### Task:
Give the records again, word for word.

### Data entries:
- - -
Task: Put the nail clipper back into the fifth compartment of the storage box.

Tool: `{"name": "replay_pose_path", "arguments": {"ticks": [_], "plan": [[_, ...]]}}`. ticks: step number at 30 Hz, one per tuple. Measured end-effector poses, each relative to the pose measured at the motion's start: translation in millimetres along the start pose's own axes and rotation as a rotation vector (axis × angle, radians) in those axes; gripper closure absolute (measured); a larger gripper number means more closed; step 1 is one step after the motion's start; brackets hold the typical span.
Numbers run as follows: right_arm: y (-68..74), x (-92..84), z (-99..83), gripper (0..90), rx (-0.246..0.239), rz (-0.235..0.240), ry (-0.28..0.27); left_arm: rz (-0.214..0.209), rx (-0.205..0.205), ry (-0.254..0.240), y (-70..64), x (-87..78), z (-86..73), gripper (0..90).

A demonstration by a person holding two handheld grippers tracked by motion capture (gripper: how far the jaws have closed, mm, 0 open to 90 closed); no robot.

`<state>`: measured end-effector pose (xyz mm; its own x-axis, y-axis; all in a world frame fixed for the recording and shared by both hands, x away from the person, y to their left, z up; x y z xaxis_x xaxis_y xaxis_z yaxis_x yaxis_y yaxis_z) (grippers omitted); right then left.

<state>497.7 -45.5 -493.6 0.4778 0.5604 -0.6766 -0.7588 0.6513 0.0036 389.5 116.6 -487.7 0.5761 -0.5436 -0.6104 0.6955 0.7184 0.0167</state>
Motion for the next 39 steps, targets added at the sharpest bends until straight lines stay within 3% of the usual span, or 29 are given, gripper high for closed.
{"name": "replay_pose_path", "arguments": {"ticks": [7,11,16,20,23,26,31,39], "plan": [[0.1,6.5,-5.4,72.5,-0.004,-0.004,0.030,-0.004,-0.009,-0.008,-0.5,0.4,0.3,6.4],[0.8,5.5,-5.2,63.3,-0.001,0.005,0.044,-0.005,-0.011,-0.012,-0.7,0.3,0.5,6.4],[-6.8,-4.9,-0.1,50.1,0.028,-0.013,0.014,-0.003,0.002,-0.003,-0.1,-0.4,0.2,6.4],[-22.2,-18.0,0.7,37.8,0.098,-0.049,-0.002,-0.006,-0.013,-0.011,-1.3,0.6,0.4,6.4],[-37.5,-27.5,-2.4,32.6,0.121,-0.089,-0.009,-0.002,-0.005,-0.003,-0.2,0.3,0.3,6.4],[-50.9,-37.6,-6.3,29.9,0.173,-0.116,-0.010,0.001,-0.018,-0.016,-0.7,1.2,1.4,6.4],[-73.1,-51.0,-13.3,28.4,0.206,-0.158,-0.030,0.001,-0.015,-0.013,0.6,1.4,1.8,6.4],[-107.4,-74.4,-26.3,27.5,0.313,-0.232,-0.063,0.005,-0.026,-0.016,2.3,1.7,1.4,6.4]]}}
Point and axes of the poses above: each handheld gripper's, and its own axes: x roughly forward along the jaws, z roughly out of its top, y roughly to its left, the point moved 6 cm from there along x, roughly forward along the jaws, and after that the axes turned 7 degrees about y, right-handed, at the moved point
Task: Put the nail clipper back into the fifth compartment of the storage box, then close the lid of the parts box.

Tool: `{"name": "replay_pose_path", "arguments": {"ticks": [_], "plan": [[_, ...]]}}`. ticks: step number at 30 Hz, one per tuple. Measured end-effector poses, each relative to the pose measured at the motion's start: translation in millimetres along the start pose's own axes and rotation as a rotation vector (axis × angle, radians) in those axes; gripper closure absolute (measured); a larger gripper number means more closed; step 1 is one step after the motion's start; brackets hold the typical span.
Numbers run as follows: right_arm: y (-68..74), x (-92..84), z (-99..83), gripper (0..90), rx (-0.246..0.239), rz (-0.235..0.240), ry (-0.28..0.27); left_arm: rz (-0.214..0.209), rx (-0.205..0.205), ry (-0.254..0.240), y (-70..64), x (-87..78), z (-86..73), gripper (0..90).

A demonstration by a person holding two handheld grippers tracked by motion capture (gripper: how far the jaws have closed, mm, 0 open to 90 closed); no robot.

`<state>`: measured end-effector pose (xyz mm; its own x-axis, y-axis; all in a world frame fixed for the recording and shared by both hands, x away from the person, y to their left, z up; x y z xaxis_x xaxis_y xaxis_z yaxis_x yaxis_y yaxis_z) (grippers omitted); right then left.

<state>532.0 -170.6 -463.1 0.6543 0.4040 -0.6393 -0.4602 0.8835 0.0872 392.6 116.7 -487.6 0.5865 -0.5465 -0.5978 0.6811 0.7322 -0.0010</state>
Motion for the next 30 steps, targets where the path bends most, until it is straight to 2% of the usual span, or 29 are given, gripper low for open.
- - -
### Exercise response:
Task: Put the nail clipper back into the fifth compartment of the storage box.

Tool: `{"name": "replay_pose_path", "arguments": {"ticks": [_], "plan": [[_, ...]]}}`. ticks: step number at 30 Hz, one per tuple. Measured end-effector poses, each relative to the pose measured at the motion's start: translation in millimetres along the start pose's own axes and rotation as a rotation vector (axis × angle, radians) in those axes; gripper closure absolute (measured); a larger gripper number means more closed; step 1 is one step after the motion's start; brackets hold the typical span.
Numbers run as follows: right_arm: y (-68..74), x (-92..84), z (-99..83), gripper (0..90), rx (-0.246..0.239), rz (-0.235..0.240), ry (-0.28..0.27); left_arm: rz (-0.214..0.209), rx (-0.205..0.205), ry (-0.254..0.240), y (-70..64), x (-87..78), z (-86..73), gripper (0..90).

A demonstration by a person holding two handheld grippers tracked by motion capture (gripper: how far the jaws have closed, mm, 0 open to 90 closed); no robot.

`<state>`: measured end-effector pose (xyz mm; its own x-axis, y-axis; all in a world frame fixed for the recording and shared by both hands, x away from the person, y to their left, z up; x y z xaxis_x xaxis_y xaxis_z yaxis_x yaxis_y yaxis_z) (grippers omitted); right then left.

<state>497.7 -45.5 -493.6 0.4778 0.5604 -0.6766 -0.7588 0.6513 0.0036 389.5 116.6 -487.7 0.5761 -0.5436 -0.6104 0.6955 0.7184 0.0167</state>
Motion for the next 39 steps, targets added at the sharpest bends until straight lines stay within 3% of the usual span, or 29 are given, gripper high for closed.
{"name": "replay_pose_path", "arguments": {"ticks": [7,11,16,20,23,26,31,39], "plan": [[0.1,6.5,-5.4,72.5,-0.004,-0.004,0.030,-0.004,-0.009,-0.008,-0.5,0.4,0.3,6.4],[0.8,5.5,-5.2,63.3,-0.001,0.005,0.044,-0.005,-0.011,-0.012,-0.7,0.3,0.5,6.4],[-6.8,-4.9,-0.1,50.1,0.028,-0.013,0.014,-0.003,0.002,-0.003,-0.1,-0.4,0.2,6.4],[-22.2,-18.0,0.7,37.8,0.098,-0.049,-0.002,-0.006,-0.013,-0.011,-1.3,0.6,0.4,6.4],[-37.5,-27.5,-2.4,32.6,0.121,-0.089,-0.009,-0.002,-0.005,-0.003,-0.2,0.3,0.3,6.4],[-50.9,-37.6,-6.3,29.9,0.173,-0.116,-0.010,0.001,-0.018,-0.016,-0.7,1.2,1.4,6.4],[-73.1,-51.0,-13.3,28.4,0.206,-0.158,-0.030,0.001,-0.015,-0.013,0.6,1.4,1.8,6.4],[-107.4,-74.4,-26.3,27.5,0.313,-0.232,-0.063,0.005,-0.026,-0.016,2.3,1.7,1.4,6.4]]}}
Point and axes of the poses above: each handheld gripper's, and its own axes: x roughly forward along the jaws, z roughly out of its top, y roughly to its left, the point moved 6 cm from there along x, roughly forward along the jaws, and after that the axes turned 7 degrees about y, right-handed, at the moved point
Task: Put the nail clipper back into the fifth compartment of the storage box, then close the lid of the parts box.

Tool: `{"name": "replay_pose_path", "arguments": {"ticks": [_], "plan": [[_, ...]]}}`. ticks: step number at 30 Hz, one per tuple. Measured end-effector poses, each relative to the pose measured at the motion's start: translation in millimetres along the start pose's own axes and rotation as a rotation vector (axis × angle, radians) in those axes; gripper closure absolute (measured); a larger gripper number means more closed; step 1 is one step after the motion's start; brackets hold the typical span.
Numbers run as follows: right_arm: y (-68..74), x (-92..84), z (-99..83), gripper (0..90), rx (-0.246..0.239), rz (-0.235..0.240), ry (-0.28..0.27); left_arm: rz (-0.214..0.209), rx (-0.205..0.205), ry (-0.254..0.240), y (-70..64), x (-87..78), z (-86..73), gripper (0..90).

A demonstration by a person holding two handheld grippers tracked by motion capture (gripper: how far the jaws have closed, mm, 0 open to 90 closed); no robot.

`<state>`: measured end-effector pose (xyz mm; its own x-axis, y-axis; all in a world frame fixed for the recording and shared by both hands, x away from the person, y to their left, z up; x y z xaxis_x xaxis_y xaxis_z yaxis_x yaxis_y yaxis_z) (grippers omitted); right then left.

<state>532.0 -170.6 -463.1 0.6543 0.4040 -0.6393 -0.4602 0.8835 0.0872 392.6 116.7 -487.6 0.5865 -0.5465 -0.5978 0.6811 0.7322 -0.0010</state>
Motion for the next 30 steps, targets where the path bends most, until it is straight to 2% of the usual span, or 29 are given, gripper low for open.

This exercise is now done.